-- Directions --
Please report every line in the entries that contains the string "sauce".

-*-*-

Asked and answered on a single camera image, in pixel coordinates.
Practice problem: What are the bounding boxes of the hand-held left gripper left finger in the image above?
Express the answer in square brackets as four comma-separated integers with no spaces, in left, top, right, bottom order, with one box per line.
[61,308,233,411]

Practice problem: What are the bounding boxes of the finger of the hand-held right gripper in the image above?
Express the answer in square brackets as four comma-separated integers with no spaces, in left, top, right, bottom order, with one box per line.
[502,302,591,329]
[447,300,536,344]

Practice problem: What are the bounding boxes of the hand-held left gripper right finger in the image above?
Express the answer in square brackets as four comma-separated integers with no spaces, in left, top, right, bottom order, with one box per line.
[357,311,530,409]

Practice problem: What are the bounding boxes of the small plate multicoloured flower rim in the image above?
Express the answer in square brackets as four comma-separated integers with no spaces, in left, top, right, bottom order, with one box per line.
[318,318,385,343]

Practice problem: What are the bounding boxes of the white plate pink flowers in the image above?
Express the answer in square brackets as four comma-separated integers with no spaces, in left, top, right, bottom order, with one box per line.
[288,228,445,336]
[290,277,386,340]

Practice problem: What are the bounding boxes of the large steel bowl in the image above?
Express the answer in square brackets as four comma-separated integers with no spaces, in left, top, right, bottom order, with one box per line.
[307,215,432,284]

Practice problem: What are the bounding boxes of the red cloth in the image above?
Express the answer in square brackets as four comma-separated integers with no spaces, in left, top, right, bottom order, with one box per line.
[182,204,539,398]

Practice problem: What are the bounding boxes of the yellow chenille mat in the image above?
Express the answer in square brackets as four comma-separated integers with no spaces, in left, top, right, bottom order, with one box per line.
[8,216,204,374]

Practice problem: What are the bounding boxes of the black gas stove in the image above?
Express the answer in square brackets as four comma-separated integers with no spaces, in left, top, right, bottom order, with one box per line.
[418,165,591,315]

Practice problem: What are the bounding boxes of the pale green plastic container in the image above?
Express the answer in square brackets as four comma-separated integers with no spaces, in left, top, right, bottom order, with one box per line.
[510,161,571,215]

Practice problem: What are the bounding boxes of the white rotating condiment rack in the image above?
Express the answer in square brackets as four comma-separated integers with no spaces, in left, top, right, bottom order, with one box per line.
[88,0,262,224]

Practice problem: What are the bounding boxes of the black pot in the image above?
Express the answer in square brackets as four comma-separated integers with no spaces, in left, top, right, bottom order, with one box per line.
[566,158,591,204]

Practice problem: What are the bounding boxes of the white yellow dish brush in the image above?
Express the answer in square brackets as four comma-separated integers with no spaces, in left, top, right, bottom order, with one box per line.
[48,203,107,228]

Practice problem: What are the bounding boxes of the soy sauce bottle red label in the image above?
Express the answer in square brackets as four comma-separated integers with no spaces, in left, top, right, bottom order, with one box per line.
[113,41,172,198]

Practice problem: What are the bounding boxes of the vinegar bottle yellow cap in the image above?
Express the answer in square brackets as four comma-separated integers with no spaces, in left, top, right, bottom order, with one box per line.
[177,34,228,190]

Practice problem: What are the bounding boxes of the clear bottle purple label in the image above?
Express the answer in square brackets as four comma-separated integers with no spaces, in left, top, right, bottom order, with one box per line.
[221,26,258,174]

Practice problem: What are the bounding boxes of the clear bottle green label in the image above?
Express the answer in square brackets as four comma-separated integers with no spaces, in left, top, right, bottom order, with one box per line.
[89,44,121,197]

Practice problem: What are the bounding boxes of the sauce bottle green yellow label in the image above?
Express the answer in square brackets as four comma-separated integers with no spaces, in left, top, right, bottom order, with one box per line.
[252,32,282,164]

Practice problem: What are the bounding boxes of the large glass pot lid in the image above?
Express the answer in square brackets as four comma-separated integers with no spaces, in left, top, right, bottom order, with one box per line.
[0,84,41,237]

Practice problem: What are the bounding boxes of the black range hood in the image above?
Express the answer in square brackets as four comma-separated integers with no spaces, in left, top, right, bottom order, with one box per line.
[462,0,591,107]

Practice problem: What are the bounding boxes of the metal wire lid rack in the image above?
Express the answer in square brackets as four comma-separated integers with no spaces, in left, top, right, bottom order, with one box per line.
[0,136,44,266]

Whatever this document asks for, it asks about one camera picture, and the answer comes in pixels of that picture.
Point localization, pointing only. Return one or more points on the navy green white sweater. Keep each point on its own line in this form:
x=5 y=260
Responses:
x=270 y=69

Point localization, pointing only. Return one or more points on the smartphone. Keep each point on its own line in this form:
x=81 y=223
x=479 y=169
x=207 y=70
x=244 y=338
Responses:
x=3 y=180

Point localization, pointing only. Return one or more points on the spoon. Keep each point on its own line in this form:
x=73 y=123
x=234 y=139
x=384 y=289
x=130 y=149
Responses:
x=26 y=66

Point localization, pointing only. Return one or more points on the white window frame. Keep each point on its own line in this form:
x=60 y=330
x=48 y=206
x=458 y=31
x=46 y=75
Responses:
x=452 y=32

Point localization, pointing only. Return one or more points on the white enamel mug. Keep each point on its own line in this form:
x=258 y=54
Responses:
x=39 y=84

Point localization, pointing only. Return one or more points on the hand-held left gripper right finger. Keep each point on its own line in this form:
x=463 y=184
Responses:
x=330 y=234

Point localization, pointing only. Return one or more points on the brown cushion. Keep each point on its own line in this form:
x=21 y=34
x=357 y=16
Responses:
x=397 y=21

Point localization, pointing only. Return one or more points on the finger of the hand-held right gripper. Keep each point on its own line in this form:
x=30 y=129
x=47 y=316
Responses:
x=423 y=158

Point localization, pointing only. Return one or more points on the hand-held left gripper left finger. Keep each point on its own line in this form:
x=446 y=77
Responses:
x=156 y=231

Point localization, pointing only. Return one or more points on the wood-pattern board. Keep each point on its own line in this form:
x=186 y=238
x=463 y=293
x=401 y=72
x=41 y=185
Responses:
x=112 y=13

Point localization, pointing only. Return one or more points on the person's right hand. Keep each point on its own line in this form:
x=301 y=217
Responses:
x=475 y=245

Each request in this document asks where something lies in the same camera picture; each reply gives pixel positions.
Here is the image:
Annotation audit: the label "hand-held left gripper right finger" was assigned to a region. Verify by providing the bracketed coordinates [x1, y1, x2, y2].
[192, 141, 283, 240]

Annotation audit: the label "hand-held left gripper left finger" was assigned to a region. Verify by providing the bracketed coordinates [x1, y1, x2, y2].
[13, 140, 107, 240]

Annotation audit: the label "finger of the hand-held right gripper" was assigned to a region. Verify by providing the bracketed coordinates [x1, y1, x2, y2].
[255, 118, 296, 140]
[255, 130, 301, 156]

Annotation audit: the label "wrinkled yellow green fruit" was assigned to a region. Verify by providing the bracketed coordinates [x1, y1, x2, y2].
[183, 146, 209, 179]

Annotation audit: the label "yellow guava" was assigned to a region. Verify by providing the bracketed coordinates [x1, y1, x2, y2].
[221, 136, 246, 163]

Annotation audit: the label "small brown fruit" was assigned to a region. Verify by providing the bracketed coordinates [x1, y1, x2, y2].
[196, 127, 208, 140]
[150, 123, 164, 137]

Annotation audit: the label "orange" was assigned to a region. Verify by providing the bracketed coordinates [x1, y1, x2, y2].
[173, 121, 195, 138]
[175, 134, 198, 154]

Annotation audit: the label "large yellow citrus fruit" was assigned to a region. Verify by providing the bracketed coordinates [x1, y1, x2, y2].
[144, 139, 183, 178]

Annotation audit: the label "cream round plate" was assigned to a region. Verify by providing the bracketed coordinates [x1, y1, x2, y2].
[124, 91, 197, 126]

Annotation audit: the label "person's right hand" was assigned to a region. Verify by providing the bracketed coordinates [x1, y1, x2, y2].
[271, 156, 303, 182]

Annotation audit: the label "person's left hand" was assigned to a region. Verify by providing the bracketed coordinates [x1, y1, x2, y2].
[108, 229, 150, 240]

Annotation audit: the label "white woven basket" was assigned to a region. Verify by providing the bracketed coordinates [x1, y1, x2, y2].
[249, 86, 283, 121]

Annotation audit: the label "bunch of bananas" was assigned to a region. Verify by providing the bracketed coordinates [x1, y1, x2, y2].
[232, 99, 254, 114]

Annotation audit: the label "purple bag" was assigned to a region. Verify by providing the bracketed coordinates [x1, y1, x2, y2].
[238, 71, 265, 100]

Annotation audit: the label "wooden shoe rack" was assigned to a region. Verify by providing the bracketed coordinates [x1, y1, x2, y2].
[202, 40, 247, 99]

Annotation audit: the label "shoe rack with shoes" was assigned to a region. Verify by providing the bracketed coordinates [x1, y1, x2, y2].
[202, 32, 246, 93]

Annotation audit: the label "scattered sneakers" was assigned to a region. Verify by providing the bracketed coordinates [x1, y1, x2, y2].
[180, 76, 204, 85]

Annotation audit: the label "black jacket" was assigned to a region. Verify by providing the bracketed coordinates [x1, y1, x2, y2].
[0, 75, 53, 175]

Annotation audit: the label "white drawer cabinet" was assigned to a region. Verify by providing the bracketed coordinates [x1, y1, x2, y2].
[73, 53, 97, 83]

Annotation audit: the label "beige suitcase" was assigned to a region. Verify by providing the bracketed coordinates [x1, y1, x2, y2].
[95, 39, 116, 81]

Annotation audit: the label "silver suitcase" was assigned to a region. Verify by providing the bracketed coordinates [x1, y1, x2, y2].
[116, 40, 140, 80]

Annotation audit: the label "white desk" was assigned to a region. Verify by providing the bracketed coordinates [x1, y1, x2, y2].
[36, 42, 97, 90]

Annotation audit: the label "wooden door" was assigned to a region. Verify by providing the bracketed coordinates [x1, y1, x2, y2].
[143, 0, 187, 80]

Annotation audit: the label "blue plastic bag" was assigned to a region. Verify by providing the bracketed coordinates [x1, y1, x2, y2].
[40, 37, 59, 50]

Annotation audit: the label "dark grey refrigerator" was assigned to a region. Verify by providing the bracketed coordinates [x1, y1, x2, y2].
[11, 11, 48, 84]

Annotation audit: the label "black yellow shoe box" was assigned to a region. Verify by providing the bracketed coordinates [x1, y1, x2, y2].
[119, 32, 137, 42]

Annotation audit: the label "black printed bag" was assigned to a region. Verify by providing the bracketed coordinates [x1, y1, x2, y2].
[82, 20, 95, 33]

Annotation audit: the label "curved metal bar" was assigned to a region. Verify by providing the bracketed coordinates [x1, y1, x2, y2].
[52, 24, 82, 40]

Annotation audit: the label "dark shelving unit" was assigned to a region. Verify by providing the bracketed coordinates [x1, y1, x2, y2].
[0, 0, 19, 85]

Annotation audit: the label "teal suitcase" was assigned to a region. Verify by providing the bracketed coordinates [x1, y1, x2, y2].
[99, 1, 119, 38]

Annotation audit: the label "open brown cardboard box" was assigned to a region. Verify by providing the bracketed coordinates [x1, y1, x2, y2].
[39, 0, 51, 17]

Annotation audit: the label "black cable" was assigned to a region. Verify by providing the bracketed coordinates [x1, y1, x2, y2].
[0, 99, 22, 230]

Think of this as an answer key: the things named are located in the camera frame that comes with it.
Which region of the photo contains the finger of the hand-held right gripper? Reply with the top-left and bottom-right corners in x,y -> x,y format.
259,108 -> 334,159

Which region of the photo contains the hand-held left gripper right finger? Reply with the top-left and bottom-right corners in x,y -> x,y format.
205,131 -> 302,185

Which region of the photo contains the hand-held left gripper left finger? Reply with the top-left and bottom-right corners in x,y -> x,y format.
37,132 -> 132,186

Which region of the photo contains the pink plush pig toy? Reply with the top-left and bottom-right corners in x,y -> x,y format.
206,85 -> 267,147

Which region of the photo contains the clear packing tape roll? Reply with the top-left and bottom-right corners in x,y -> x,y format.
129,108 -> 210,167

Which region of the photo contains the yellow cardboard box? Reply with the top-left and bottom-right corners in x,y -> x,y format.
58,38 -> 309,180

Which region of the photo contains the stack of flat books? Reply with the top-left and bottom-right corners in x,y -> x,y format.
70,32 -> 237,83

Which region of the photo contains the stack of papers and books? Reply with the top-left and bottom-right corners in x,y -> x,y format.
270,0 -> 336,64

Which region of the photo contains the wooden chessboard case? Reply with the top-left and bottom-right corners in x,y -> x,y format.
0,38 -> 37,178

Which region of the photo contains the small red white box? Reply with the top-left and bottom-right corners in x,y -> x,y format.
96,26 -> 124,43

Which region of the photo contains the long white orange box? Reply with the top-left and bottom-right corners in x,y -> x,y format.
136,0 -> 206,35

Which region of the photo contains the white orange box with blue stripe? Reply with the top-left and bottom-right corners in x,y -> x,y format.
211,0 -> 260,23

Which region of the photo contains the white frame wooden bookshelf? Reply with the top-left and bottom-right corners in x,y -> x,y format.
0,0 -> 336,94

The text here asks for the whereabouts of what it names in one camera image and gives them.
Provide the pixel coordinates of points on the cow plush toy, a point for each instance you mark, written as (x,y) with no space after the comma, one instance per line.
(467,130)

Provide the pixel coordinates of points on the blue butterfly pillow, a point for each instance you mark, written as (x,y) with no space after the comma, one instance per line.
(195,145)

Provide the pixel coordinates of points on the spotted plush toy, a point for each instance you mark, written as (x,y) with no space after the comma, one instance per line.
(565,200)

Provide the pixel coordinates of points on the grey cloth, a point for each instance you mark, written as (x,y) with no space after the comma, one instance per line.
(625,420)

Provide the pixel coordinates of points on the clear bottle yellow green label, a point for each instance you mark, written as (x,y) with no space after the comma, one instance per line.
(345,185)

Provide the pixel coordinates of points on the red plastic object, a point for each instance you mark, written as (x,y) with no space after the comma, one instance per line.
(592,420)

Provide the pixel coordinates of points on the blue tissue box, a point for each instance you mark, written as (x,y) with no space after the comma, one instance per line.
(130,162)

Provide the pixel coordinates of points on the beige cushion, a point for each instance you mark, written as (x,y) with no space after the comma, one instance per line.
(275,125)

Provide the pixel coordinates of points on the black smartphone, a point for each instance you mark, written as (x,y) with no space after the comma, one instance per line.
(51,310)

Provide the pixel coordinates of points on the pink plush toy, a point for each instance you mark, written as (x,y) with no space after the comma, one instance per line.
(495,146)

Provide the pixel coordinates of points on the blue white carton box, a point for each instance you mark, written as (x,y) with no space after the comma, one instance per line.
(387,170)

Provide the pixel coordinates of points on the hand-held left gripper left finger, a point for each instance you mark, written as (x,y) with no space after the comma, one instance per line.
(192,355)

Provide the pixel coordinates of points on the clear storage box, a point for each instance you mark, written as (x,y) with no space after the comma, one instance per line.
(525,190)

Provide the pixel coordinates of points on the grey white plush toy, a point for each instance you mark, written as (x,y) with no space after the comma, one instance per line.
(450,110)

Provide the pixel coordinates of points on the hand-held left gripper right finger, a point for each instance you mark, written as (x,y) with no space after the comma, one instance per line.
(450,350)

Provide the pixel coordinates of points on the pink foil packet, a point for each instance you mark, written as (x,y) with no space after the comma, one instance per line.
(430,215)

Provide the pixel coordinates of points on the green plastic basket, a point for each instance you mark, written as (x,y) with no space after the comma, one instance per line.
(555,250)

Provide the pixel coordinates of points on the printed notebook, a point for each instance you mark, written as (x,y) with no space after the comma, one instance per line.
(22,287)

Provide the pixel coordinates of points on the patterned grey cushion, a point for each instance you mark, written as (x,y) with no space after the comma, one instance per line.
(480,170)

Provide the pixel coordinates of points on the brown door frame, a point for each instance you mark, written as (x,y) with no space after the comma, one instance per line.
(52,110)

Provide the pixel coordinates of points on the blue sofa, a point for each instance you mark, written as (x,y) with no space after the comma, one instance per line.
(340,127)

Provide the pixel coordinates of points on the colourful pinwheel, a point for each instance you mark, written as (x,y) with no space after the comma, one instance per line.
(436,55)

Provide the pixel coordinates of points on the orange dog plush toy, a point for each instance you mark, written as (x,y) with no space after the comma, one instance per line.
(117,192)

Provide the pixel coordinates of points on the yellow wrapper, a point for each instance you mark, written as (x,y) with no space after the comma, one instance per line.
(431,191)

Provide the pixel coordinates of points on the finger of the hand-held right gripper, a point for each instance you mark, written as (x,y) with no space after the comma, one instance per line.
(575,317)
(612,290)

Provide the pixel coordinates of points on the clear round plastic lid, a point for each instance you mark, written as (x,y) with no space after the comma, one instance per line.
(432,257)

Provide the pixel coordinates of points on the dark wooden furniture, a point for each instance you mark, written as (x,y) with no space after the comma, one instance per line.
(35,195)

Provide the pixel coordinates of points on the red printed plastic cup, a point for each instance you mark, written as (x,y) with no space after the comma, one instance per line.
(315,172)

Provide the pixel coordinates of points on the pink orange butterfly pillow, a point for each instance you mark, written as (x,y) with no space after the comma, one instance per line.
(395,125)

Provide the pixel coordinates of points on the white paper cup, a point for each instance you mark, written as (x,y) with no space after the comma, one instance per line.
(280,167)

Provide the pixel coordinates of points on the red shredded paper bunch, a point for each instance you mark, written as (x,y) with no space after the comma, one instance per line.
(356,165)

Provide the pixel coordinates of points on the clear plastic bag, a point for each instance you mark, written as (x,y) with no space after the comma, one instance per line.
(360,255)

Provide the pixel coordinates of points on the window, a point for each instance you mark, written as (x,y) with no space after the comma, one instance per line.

-*-*-

-- Solved exercise --
Practice problem: What are the bounding boxes of the soy sauce bottle red label in the image above?
Practice problem: What are the bounding boxes of the sauce bottle green yellow label in the image above?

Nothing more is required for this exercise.